Sunday, October 08, 2023

Determination

I survived the great covid shot reaction and lived to tell the tale.

I did a lot of thinking while I was sitting around being miserable yesterday and I had a conversation with a cousin and I made a resolution to do things differently and I am determined. I discussed it with my husband this morning since he is with me in most of my endeavors and he agreed.  Ha! I don’t know if he realized what he agreed to because it was very opened ended but he agreed so here we go.

Anybody who has read this blog for awhile knows I have mobility issues.  I assume it is due to inherited tendencies, years of dancing and too much, uh, me.  So, I have taken to sitting around, being very sedentary and just crying in my beer so to speak.  That is changing today.  I am fat, I am bored and I am stiff and I crack when I walk like the Rice Krispies commercial of the past — but mostly bored. So I am making an activity plan — a routine like I used to have when my kids were little — you know, laundry one day, grocery shopping another….blah, blah, blah, like the poem of my childhood.  I have discovered, with my anxiety journal, that I am a creature of routine — I need it, I thrive on it and if I don’t have it I am just treading water and sinking fast.  So, I decided that today we would go to the grocery store….well, I had to start somewhere.

.  I absolutely hate going to the grocery store.  Mostly because I can’t walk long distances and the grocery stores are huge but I decided this morning to do this —


So I flufffed out my tutu, grabbed my cane and drove myself to the grocery store, partner in crime in tow.  We also made a stop at Home Depot and Target.  You can’t leave the house without going to Target, it seems.

So, we did our usual thing and each got a basket, walked the store and picked up what we needed/wanted and met at the checkout.  That was when it got slightly hellish — 

There was one regular checker.  There were two people in line each pushing a basket with roughly half the items in the store in each. We discussed going through the self check but I had a little bit of produce and I hate weighing the produce and trying to look it up and all that but the one checker line was going VERY slowly so we bit the bullet and went to the self check which was full and we still had to stand in line.  

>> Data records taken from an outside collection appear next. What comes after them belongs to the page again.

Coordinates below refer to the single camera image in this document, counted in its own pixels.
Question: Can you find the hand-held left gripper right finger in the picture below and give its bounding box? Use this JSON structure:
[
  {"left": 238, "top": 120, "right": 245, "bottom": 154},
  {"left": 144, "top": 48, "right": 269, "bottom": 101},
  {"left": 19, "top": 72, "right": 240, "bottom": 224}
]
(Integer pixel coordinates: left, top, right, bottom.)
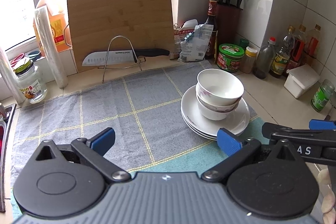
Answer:
[{"left": 202, "top": 128, "right": 300, "bottom": 184}]

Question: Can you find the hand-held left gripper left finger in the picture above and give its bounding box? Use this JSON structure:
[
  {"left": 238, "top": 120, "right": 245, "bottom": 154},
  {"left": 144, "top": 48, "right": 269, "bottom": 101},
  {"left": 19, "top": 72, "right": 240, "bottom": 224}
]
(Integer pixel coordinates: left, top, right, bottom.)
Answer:
[{"left": 34, "top": 127, "right": 132, "bottom": 184}]

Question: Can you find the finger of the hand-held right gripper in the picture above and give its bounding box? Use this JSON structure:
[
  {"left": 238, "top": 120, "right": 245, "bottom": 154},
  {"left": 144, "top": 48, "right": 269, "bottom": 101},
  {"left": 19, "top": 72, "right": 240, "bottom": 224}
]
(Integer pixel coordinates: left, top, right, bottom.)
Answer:
[
  {"left": 309, "top": 119, "right": 336, "bottom": 132},
  {"left": 262, "top": 123, "right": 311, "bottom": 138}
]

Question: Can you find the person's right hand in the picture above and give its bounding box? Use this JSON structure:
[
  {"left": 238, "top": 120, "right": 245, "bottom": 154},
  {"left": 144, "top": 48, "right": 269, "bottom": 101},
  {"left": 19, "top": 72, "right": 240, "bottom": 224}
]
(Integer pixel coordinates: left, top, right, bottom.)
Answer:
[{"left": 317, "top": 168, "right": 336, "bottom": 224}]

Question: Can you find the green glass jar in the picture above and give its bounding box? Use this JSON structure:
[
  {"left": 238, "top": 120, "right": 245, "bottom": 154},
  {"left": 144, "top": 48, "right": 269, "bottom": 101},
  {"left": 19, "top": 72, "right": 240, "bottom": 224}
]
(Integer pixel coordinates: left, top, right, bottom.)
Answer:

We were checking along and it was glitching every couple of items and the machine kept saying “help is on the way” and I didn’t know why I needed help and the lady who was clearly the “help” was dealing with everybody else whose machines weren’t working and she finally got to me and upon checking my scanning she informed me that garlic was sold by the piece not by the pound and that was why the machine glitched and I couldn’t scan my pork chops. Well, alrighty. I just smiled and said I was reminded why I hated going to the grocery store but in my mind, this ——




So, we managed to get done without me embarrassing both of us or having Ft. W’s finest called.  We arrived at home, I was not in excrutiating pain from walking, I can actually say I enjoyed the shopping process up until the checking out process, and I am trying to figure out which day of the week is the best, crowd wise, for grocery shopping.  I thought being very early Sunday morning would be great, few people, leisurely shopping, maybe a Starbucks, some flowers — well, anyway, I was wrong — perhaps a Tuesday?  I read years ago that Tuesday is the best day to go to the mall….nobody goes to the mall on Tuesdays.  Of course nobody goes to the mall at all anymore but I digress.

So, that was my first example of determination — determined to not be defined by my arthritis, determined to make myself enjoy things and not give in or give up — shouldn’t be THAT hard as I am a tough old bird.  

What is next on my plan?  Hahaha, funny you should ask.  The dog is going for a walk, with me, outside, in the street, on a very short leash.  I have tried to take her for a walk once, in the street, and it didn’t go well.  I am going to try again.  I know she is bored and I am not a good dog playmate so she needs some sort of stimulation.  Who knows, maybe if we go late enough she will encounter one of the foxes.  That should be interesting!  I will let you know.


2 comments:

Granny Marigold said...

I'm so glad shopping went well ( even if the self checkout is a royal pain). Being determined is a definite asset when it comes to making changes in our lives. And routines? I don't think I would do very well with no idea ( however loose) of what each day should hold.
Good luck with every change even small ones make a difference.
Granny M

Boyett-Brinkley said...

Hi Granny! Yes, I have decided I am definitely NOT a fly by the seat of her pants kinda gal. I have to say though that I am feeling so much better since the weather has a cooled down. I know that sound ridiculous, but those 100+ days we had straight for almost two months really got to me! So glad fall is here.